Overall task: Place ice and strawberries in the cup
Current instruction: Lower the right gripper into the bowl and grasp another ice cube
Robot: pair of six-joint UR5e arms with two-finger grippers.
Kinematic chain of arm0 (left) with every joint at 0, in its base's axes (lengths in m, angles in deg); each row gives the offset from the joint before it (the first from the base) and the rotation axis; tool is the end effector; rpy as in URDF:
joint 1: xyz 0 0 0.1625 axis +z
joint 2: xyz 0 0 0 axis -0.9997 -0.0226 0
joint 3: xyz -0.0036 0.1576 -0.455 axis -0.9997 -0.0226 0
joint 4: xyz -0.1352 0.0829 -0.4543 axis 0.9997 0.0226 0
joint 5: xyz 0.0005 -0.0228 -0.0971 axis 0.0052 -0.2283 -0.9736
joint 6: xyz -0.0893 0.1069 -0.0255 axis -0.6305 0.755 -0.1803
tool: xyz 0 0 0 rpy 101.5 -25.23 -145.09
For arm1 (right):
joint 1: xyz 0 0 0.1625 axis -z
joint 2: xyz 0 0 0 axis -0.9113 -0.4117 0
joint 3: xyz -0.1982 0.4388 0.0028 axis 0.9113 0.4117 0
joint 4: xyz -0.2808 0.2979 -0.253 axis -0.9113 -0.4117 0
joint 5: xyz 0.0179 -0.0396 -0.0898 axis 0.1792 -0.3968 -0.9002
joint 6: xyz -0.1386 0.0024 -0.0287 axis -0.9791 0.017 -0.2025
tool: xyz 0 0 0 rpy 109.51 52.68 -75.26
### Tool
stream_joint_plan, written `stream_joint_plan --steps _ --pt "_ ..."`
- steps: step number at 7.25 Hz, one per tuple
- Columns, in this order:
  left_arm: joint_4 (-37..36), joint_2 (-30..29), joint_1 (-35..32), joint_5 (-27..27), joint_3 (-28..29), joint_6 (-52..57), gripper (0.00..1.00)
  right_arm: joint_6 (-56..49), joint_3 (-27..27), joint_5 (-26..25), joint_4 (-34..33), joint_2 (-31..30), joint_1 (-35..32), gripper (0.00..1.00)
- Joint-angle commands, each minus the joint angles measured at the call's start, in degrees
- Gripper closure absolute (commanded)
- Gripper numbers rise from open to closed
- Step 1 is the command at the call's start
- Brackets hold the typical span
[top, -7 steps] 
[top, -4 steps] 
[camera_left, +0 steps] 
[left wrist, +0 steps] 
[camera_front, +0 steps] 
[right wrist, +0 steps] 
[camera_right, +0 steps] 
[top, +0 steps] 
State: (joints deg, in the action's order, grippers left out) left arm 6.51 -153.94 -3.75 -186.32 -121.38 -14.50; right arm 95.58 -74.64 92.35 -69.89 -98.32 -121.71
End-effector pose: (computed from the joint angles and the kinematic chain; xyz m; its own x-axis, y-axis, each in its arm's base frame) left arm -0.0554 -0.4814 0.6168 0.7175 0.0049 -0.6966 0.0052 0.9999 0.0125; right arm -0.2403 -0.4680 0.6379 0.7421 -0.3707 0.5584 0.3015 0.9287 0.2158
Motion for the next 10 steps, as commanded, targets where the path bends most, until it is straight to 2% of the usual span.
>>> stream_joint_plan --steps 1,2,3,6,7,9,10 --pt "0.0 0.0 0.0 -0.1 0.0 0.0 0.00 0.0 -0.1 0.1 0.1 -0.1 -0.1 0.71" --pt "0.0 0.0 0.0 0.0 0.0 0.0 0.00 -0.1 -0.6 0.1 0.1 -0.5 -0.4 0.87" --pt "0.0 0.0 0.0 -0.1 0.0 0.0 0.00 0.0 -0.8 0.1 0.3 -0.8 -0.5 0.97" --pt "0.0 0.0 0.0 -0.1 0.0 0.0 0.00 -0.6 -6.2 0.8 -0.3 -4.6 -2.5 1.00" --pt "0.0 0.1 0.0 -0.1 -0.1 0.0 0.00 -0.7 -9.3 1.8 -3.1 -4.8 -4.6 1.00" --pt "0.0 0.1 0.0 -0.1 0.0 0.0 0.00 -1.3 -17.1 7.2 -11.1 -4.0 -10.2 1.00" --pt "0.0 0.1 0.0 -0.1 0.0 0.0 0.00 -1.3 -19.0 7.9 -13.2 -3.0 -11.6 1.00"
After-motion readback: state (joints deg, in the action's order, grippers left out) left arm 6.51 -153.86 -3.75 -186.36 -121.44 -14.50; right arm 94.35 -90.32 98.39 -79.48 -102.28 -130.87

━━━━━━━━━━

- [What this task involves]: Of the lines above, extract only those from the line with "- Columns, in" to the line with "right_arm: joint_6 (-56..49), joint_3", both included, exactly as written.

- [Reply to the task]:
- Columns, in this order:
  left_arm: joint_4 (-37..36), joint_2 (-30..29), joint_1 (-35..32), joint_5 (-27..27), joint_3 (-28..29), joint_6 (-52..57), gripper (0.00..1.00)
  right_arm: joint_6 (-56..49), joint_3 (-27..27), joint_5 (-26..25), joint_4 (-34..33), joint_2 (-31..30), joint_1 (-35..32), gripper (0.00..1.00)

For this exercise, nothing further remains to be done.